– Ты когда вернёшься? – Ася, тоненькая даже в зимнем пальто, стояла на перроне. Притопывала согреваясь. В ресницах застревали снежинки.
Неотрывно смотрела на меня, стараясь запомнить. Чувствовала, что в последний раз?
– Посмотрю. – На самом деле знал, что не вернусь. Но был обижен, говорить не хотелось: вчера на корпоративе она пошла танцевать с заместителем начальника, рыхловатым щёголем Виталием. Он крепко обхватывал худенькое тело – она отталкивалась, и тогда он прижимал сильнее. Тянул полные губы к шее. В результате удалось поцеловать её в щёку. У меня внутри взорвался чёрный шар ревности, забрызгав хорошее, что было.
Зачем пошла танцевать? Согласилась – значит, хотела. Так думал я тогда.
Костёр брезгливости и сожаления не затухал. Она так нравилась мне! Но переступить через себя я не мог. Тогда не мог.
Смотрел на бесконечные рельсы, на фонари, на ёлки, под тяжестью снега опустившие ветки… Не хотел видеть Асю… Хотел быстрее запрыгнуть в вагон, поздороваться с проводницей, пошутить, попросить горячий чай, познакомиться с попутчиками, уехать далеко-далеко, чтобы ни мучиться, ни страдать…
Господи! Почему она молчала? Была виновата? Или гордыня не позволила мне спросить: “Что происходит?”
Не думал, почему она пришла провожать меня. Почему только она?! Где друзья-подруги? Не захотели морозиться? Или им было всё равно?
Ответа нет. И не будет.
Через двадцать лет я вернулся. Зачем? Что тянет сюда?
Стою на том же перроне. Боюсь оглянуться: вдруг увижу Асю? Что скажу? Что ответит она? Пассажиры торопливо уходят в город. Их там ждут. Зачем вернулся я?
В гостинице тепло, уютно. Заботливые работницы, по-провинциальному добросердечные, рассказывают о буфете, который круглосуточно ждёт гостей, провожают в номер. Бросаю сумку, подхожу к окну, жадно всматриваюсь в ночной город. Ничего не узнаю.

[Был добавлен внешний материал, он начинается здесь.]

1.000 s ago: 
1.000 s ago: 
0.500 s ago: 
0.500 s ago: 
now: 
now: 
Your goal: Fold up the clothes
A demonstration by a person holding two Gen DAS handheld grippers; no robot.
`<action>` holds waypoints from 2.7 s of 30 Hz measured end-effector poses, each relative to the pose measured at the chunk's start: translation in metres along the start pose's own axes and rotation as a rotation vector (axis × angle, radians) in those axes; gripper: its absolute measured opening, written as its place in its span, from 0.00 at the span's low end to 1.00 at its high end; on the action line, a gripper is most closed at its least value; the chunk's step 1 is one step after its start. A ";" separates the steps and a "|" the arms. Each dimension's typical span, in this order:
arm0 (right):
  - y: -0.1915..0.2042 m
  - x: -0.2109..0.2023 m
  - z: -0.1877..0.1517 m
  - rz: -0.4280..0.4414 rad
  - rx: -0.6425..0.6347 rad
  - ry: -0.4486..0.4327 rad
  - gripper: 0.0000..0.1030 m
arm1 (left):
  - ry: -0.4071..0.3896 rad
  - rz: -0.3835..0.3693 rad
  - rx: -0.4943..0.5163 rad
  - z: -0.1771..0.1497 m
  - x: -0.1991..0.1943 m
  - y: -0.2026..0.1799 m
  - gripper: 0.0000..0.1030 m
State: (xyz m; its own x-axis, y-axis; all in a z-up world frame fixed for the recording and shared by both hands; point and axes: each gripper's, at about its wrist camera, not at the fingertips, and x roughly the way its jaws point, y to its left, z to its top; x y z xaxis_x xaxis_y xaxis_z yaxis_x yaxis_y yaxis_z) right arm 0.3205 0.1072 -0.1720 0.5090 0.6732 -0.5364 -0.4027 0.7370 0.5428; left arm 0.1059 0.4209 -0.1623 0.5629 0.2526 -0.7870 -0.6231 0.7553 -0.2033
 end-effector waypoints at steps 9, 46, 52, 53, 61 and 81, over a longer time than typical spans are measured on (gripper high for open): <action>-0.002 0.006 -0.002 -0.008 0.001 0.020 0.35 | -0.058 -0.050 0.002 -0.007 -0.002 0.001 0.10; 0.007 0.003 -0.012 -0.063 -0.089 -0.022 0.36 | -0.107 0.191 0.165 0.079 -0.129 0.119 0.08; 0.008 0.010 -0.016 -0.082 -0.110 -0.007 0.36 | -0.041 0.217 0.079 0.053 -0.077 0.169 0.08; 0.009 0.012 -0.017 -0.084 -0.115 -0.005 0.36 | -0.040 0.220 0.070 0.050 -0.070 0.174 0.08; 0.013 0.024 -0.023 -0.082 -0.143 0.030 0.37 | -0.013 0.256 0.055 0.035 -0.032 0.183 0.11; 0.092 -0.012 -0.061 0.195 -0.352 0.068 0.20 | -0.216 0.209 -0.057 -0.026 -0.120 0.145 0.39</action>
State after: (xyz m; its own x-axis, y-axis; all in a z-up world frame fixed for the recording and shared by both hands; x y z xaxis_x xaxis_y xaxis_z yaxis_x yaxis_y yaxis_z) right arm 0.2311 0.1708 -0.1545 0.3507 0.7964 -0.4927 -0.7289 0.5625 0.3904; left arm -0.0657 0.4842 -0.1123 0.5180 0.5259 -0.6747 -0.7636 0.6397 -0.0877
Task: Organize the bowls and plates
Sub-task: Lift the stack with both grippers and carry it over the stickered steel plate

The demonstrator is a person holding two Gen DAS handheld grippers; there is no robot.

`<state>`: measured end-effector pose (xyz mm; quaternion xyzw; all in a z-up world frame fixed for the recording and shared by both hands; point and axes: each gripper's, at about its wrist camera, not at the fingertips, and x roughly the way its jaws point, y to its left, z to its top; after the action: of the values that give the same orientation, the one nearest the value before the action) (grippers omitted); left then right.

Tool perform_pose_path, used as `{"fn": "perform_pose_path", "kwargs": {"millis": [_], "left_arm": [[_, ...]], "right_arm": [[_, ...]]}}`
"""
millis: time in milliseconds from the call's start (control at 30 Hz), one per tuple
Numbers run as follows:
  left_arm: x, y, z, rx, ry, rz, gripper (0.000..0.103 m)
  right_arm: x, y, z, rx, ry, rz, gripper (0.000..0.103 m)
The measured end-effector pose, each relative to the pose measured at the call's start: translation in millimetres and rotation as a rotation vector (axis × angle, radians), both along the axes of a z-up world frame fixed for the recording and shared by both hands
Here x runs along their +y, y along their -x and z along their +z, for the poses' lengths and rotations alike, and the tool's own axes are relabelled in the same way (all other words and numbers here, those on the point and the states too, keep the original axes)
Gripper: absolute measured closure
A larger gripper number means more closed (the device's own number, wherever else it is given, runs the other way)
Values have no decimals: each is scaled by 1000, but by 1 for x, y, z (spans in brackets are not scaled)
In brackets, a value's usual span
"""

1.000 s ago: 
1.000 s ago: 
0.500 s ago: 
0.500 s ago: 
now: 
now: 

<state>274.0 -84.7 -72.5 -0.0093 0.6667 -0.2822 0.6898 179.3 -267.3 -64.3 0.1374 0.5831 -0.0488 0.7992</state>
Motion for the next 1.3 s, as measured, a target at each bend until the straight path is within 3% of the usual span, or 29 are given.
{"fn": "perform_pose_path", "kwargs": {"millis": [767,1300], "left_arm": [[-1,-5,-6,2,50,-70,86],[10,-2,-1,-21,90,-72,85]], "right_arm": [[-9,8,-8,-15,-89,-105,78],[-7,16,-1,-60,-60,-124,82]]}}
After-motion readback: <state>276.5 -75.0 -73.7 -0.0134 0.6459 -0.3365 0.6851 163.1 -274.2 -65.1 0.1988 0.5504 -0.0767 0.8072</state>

Днём брожу по старому центру, нахожу дом, где располагался офис.
Здесь уже другое учреждение. Где искать Асю? Прошло двадцать лет.
Я не питаю иллюзию, что она ждёт меня. Это было бы глупо. Просто нужно, как модно говорить сейчас, закрыть гештальт, разобраться, чтобы не болело.
“А вдруг будет только хуже?” – пронзает мысль. А что может быть хуже бессонных ночей, ранящих слов, самобичевания? Совесть вконец вымотала меня, ведь бросил любимую. Есть право так говорить: больше никого не любил, никого не желал.
За двадцать лет несколько раз менял номера телефонов, утратил связи с этим городом – обратиться не к кому. Может, пойти к её дому? А вдруг?
Нашёл быстро. Вездесущие старушки не сидят на скамейке – холодно, ветер. Нарезают круги мимо забора детского сада, кустов, занесённых снегом. Пристраиваюсь к группе, здороваюсь. Приветливо откликаются.
– Не подскажете, Ася Ермолова здесь проживает? Моего возраста примерно?
– А ты кто ей, сынок?
– Знакомый.
– Не тот ли, который её бросил? – наносит удар суровая бабуля в смешной шапке.
Молчу. Сказать мне нечего.
– Живёт. Родители умерли. А они здесь. – другая старушка с добрыми глазами, кутается в шарф, показывает на окна.
Они. Кто? Больно предполагать. Да и не хочу. Имеет право. Не должна меня ждать.
– Иди. Дома она. Выходной ведь. Давай домофон открою.
Поднимаюсь на второй этаж. Снимаю шапку. Смотрю на знакомую дверь. Нажимаю на звонок.
– Вы к кому? – на пороге стою я. Только на 20 лет моложе.